名手ルメールに導かれたアリストテレスは道中からコントレイルを徹底的にマーク。外からプレッシャーをかけ続け、直線では馬群から抜け出してのマッチレース。2冠馬相手に並びかけるところまでいったが、コントレイルはアリストテレスが前に出ることを許さず、クビ差凌いでゴールした。

圧倒的な人気に応え、父ディープインパクトに続き、史上3頭目となる無敗の3冠馬となった。

 同世代相手に7戦7勝としたコントレイルは、初の古馬相手となるジャパンカップに挑戦する。この年のジャパンカップには、G1を8勝している2018年の牝馬3冠馬アーモンドアイと、コントレイルと同じく無敗で同年の牝馬3冠を達成したデアリングタクトが出走しており、3冠馬3頭の対決が注目されていた。

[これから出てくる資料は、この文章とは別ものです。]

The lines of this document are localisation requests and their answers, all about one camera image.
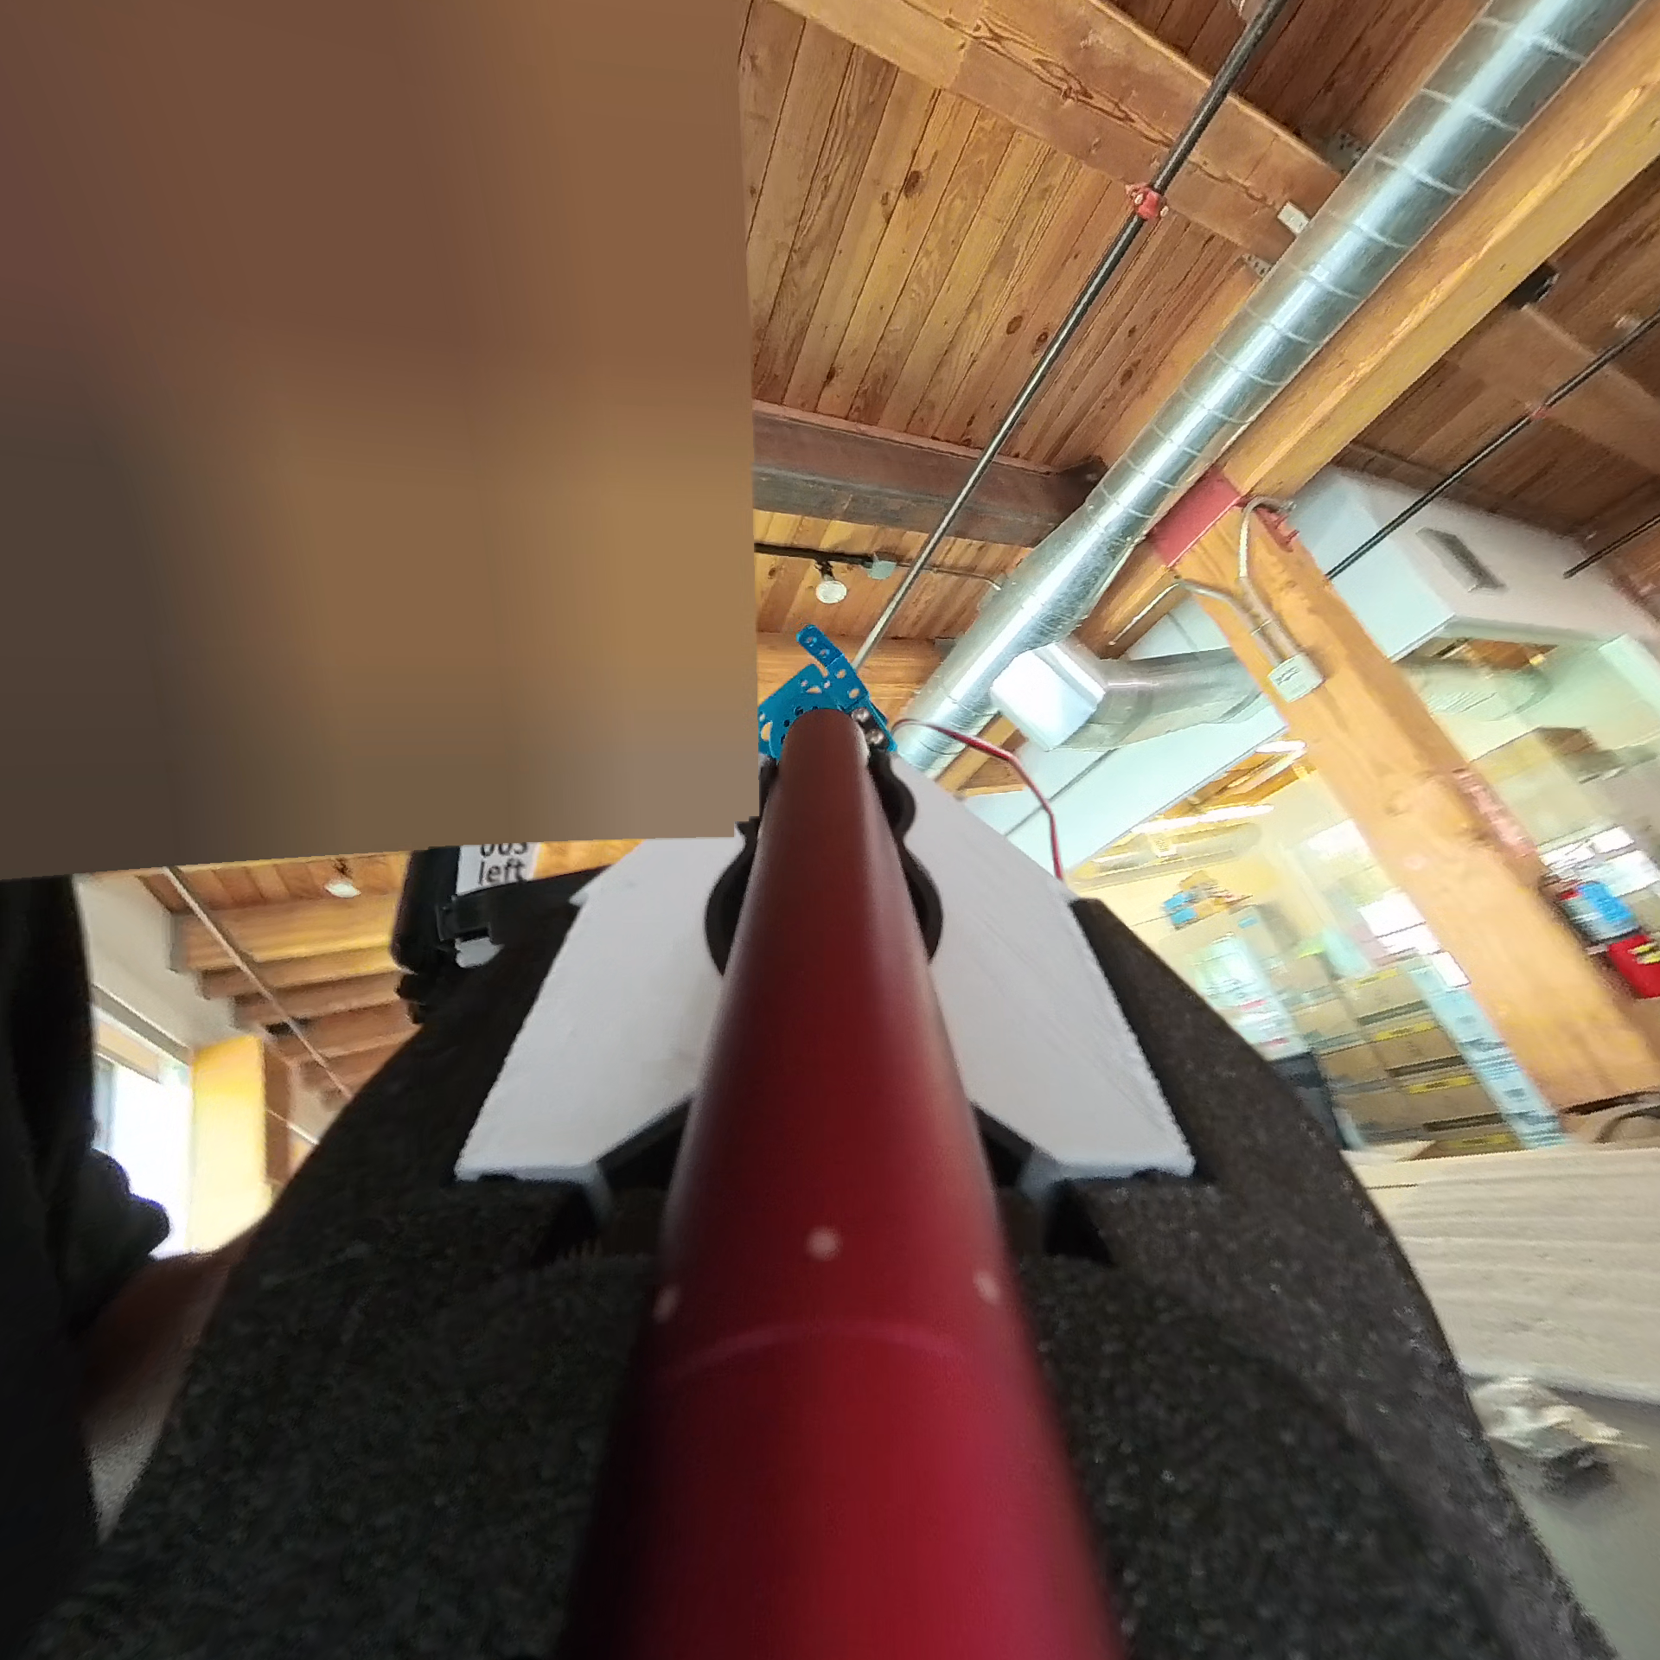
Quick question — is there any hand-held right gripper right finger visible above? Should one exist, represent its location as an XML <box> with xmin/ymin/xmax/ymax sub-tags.
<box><xmin>889</xmin><ymin>761</ymin><xmax>1198</xmax><ymax>1185</ymax></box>

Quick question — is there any stack of cardboard boxes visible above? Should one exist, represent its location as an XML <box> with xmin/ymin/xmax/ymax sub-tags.
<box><xmin>1297</xmin><ymin>958</ymin><xmax>1572</xmax><ymax>1152</ymax></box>

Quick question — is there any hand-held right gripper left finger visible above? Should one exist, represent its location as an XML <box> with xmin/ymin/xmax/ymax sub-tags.
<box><xmin>456</xmin><ymin>833</ymin><xmax>772</xmax><ymax>1188</ymax></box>

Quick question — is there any red metal screwdriver handle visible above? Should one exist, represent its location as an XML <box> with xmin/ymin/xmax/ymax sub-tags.
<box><xmin>570</xmin><ymin>710</ymin><xmax>1123</xmax><ymax>1660</ymax></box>

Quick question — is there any wooden support post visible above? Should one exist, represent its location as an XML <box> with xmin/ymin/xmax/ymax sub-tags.
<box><xmin>1142</xmin><ymin>487</ymin><xmax>1629</xmax><ymax>1111</ymax></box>

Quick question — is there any thin metal ceiling rod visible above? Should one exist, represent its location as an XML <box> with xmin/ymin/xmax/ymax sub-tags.
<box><xmin>850</xmin><ymin>0</ymin><xmax>1294</xmax><ymax>669</ymax></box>

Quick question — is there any blue toy robot arm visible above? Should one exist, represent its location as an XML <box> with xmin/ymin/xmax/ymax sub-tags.
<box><xmin>758</xmin><ymin>625</ymin><xmax>902</xmax><ymax>766</ymax></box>

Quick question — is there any white foam sheet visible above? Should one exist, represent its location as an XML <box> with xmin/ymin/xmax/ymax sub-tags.
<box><xmin>1346</xmin><ymin>1147</ymin><xmax>1660</xmax><ymax>1399</ymax></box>

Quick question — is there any silver air duct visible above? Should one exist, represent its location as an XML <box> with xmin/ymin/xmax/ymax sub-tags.
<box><xmin>896</xmin><ymin>0</ymin><xmax>1623</xmax><ymax>780</ymax></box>

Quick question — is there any red and white servo wire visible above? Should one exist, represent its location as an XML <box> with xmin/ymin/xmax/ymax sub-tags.
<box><xmin>893</xmin><ymin>721</ymin><xmax>1071</xmax><ymax>888</ymax></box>

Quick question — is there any glass window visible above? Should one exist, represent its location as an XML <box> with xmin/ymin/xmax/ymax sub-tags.
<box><xmin>89</xmin><ymin>1022</ymin><xmax>199</xmax><ymax>1263</ymax></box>

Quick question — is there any small clear screw bag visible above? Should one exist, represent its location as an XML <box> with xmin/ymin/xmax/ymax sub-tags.
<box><xmin>1471</xmin><ymin>1372</ymin><xmax>1632</xmax><ymax>1493</ymax></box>

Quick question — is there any person's dark clothing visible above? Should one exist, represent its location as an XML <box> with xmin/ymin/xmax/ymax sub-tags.
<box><xmin>0</xmin><ymin>878</ymin><xmax>172</xmax><ymax>1565</ymax></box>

キセキの大逃げで幕を開けたレースは、引退レースとなったアーモンドアイが先輩の意地を見せて勝利。コントレイルは中団から脚を伸ばすも、アーモンドアイを捉えられずに初黒星の2着。デアリングタクトは続く3着となった。

 年が明けて4歳となったコントレイルは、始動戦の大阪杯で3着に敗れる。その後は宝塚記念を目標にしていたが回避し、秋に備えることとなった。

 秋の復帰戦は天皇賞(秋)となった。1200mのG1、1600mのG1を制覇しており、3階級制覇を狙っての出走となるグランアレグリアや、同年の皐月賞を制してダービーでもハナ差の2着だった3歳馬のエフフォーリアなど、濃いメンバーが揃った一戦。コントレイルは先に抜け出したエフフォーリアを必死に追うも、グランアレグリアを捉えて2着に上がるのが精一杯だった。

 そして引退レースとなるジャパンカップでは、断然人気に応えて、菊花賞以来1年1ヶ月ぶりの勝利。最終レース終了後に、引退式も東京競馬場で行われた。有終の美を飾り、コントレイルはターフに別れを告げた。

 引退後は種牡馬入りをし、初年度から200頭近くの種付け頭数が集まった。2025年からデビューする産駒の活躍が期待される。